Keep in mind that the first priority of martial arts training is to get better at performing martial arts.  Any other benefit is secondary like fat loss or good grades.

Just curious, how long were you doing Taiji before you started 5 Animal 5 Family?


----------



## Pezzle (Dec 31, 2008)

I still go to Taiji like once a month, but I did it for six months before I started 5 Animal 5 Family.

I'll ask my Sifu on the 5th, I was just wondering if anyone knew off the top of their heads now. I know it's a secondary benefit, but it's just something I'd like to factor in so I know my caloric intake is properly adjusted.


----------



## kfman (Jan 1, 2009)

Hi Pezzle,
The more active you are during your workout will obviously burn more calories. If you are a beginner and cannot do the entire workout you may burn less but as time goes on you may burn more. BTW, who is your Five Family instructor?


----------



## Pezzle (Jan 2, 2009)

kfman said:


> Hi Pezzle,
> The more active you are during your workout will obviously burn more calories. If you are a beginner and cannot do the entire workout you may burn less but as time goes on you may burn more. BTW, who is your Five Family instructor?

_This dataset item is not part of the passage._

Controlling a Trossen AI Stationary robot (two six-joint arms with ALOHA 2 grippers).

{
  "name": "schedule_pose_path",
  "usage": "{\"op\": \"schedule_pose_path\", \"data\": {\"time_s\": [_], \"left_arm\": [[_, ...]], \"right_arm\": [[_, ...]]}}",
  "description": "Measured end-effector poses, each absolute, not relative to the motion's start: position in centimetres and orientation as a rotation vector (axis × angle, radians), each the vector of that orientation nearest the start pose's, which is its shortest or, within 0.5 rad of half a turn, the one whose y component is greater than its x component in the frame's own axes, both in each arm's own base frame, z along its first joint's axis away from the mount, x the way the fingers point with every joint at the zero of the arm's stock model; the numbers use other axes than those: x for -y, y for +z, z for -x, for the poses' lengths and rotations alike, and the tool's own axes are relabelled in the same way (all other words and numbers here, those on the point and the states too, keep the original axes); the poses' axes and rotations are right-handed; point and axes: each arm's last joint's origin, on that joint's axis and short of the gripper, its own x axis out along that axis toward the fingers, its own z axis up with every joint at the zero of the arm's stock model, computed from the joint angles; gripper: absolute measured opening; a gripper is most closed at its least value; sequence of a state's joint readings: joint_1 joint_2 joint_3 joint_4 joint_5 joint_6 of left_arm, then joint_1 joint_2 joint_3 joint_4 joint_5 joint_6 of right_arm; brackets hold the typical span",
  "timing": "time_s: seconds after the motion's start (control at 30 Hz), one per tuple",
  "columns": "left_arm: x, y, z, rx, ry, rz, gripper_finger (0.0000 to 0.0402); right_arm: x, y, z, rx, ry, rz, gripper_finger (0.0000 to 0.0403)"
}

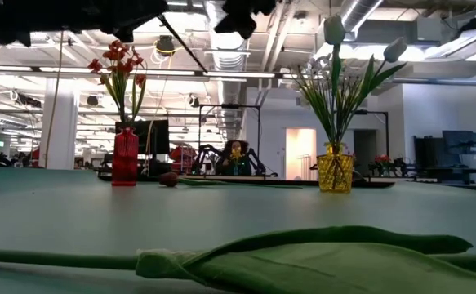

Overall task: Sort flowers into vase by color
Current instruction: Put the orange flowers into the red flower vase

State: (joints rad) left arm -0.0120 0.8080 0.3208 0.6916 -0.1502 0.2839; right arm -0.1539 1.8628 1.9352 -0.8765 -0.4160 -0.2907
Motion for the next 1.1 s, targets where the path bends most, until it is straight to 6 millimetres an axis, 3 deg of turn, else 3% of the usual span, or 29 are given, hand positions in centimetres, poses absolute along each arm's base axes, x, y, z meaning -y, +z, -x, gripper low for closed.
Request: {"op": "schedule_pose_path", "data": {"time_s": [0.17,0.37,0.57,0.67,0.83,1.1], "left_arm": [[-0.2,27.2,-18.0,-0.003,0.183,-0.218,0.0001],[-0.1,31.9,-17.6,-0.188,0.216,-0.138,0.0003],[-0.8,36.0,-15.7,-0.259,0.47,-0.033,0.0002],[-1.1,36.2,-15.2,-0.273,0.596,-0.017,0.0002],[-1.2,35.0,-14.7,-0.38,0.66,-0.022,0.0002],[-2.0,33.9,-14.3,-0.446,0.804,-0.047,0.0002]], "right_arm": [[4.6,37.8,-37.7,-0.784,0.378,0.06,0.0265],[4.1,39.8,-34.7,-0.81,0.4,0.084,0.0265],[3.0,41.0,-31.1,-0.816,0.456,0.138,0.0265],[2.6,40.0,-29.4,-0.805,0.492,0.146,0.0265],[2.2,37.5,-26.7,-0.694,0.459,0.146,0.0265],[2.0,31.9,-25.7,-0.515,0.416,0.127,0.0265]]}}
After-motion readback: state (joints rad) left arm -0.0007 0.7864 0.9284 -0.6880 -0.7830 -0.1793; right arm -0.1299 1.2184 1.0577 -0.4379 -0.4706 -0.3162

Sifu Louis Diaz. Love him to death, I do. =)


----------



## hungfistron (Jan 8, 2009)

Stretch, do your forms as many times as you can when you find the time, and watch your favorite program and try to hold your horse stance.

Watch the weight dissipate


----------



## Yoshiyahu (Jan 8, 2009)

Do your forms really slowly like three times daily really slow. Do it so slow that the time it takes you do one form is tripled. If it takes you one minute or three minutes to do a form fast it should take you three to six minutes to do that same form. Do it really slow and at end of each strike snapped it really fast with power.

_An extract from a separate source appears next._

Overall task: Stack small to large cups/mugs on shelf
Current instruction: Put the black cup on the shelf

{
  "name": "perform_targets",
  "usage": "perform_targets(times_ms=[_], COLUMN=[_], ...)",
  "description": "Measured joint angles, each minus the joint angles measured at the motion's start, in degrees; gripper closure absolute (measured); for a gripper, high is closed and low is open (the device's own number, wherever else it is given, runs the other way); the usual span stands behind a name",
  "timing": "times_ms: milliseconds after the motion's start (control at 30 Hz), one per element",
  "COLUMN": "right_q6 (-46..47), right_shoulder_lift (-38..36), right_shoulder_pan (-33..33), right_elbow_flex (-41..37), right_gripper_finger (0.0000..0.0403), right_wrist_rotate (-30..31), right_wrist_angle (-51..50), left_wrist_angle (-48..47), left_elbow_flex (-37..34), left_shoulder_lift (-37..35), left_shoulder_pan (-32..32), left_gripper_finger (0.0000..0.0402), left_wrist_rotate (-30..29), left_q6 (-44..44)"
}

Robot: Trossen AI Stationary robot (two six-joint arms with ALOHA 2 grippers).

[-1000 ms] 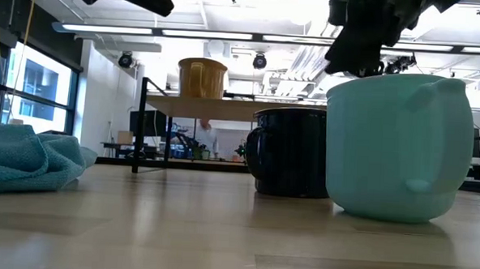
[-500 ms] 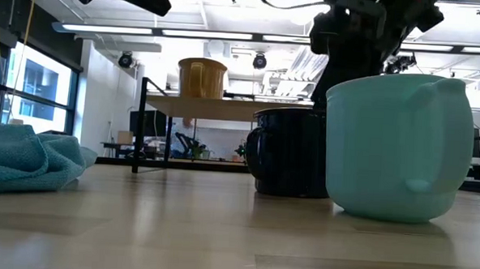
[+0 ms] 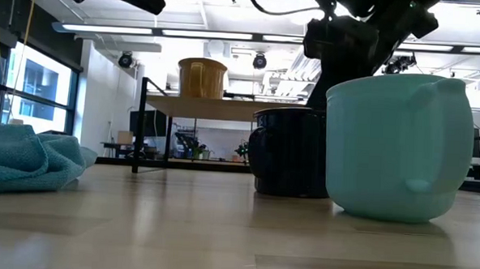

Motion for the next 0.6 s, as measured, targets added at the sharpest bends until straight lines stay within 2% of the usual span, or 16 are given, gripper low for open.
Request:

Also Do some Shadow boxing really fast using the techniques from the forms. Imagine or meditate that your fighting an opponent or three enemies. An Imagine how you use the form on one enemy and also two or three foes. Do so really fast and hard with full power. Do this for five to ten minutes a day. Start off with maybe one minute then work up to three then work up to five and maybe stop at twenty minutes of shadow boxing.

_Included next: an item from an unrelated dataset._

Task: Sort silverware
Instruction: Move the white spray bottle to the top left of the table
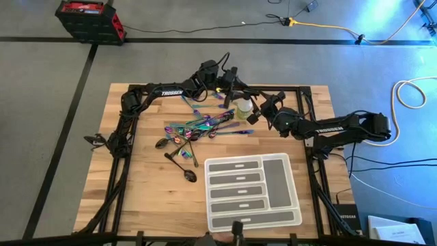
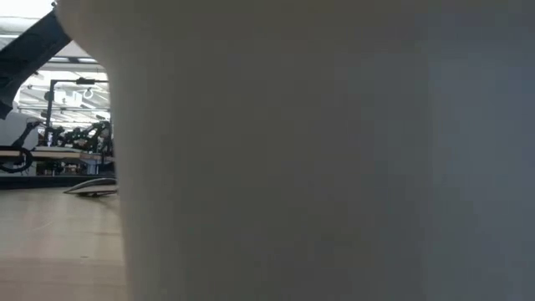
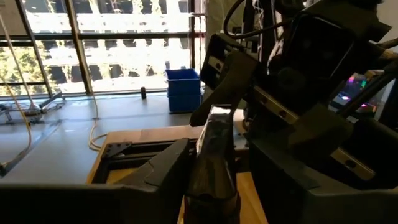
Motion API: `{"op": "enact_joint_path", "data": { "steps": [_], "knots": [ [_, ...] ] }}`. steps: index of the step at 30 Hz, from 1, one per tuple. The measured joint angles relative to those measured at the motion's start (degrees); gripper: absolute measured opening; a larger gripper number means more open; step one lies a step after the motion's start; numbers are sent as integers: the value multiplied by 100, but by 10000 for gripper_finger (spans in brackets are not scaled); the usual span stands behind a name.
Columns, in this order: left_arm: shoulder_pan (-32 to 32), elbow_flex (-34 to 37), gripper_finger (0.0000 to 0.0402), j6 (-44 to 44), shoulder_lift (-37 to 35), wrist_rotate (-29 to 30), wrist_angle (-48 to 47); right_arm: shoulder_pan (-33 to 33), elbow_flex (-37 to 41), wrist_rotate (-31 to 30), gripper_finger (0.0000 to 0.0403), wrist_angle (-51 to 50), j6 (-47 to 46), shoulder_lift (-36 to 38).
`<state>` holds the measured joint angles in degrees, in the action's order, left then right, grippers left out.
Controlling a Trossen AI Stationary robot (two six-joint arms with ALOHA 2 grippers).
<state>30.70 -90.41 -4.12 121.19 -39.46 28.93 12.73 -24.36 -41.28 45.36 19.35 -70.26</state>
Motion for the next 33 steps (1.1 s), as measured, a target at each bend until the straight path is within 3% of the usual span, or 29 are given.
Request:
{"op": "enact_joint_path", "data": {
  "steps": [8,24,33],
  "knots": [
    [0,0,76,-98,0,5,-4,4,0,2,188,-4,-4,0],
    [91,-21,75,223,-130,31,291,-2,2,2,188,32,50,234],
    [350,-120,75,408,-184,-66,286,-3,0,-148,188,-802,36,908]
  ]
}}
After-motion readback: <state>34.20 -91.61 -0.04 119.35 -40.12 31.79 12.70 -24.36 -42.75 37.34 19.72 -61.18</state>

Also practice the Forms really fast as if you had a opponent in front of you!





hungfistron said:


> Stretch, do your forms as many times as you can when you find the time, and watch your favorite program and try to hold your horse stance.
> 
> Watch the weight dissipate


----------



## jow yeroc (Jan 16, 2009)

Yoshiyahu said:


> Do your forms really slowly like three times daily really slow. Do it so slow that the time it takes you do one form is tripled. If it takes you one minute or three minutes to do a form fast it should take you three to six minutes to do that same form. Do it really slow and at end of each strike snapped it really fast with power.
> 
> 
> Also Do some Shadow boxing really fast using the techniques from the forms. Imagine or meditate that your fighting an opponent or three enemies. An Imagine how you use the form on one enemy and also two or three foes. Do so really fast and hard with full power. Do this for five to ten minutes a day. Start off with maybe one minute then work up to three then work up to five and maybe stop at twenty minutes of shadow boxing.
> ...


 

Pretty good advice.  You learn muscle memory and breath control.  Also don't stop doing tai chi.  This can supplement the hard training nicely and help to strenghten your legs, train and improve your balance, sensitivity, and focus and to implement yi(intention), and sung(sink, relax), etc.


----------



## HG1 (Jan 18, 2009)

Pezzle said:


> I still go to Taiji like once a month, but I did it for six months before I started 5 Animal 5 Family.
> 
> I'll ask my Sifu on the 5th, I was just wondering if anyone knew off the top of their heads now. I know it's a secondary benefit, but it's just something I'd like to factor in so I know my caloric intake is properly adjusted.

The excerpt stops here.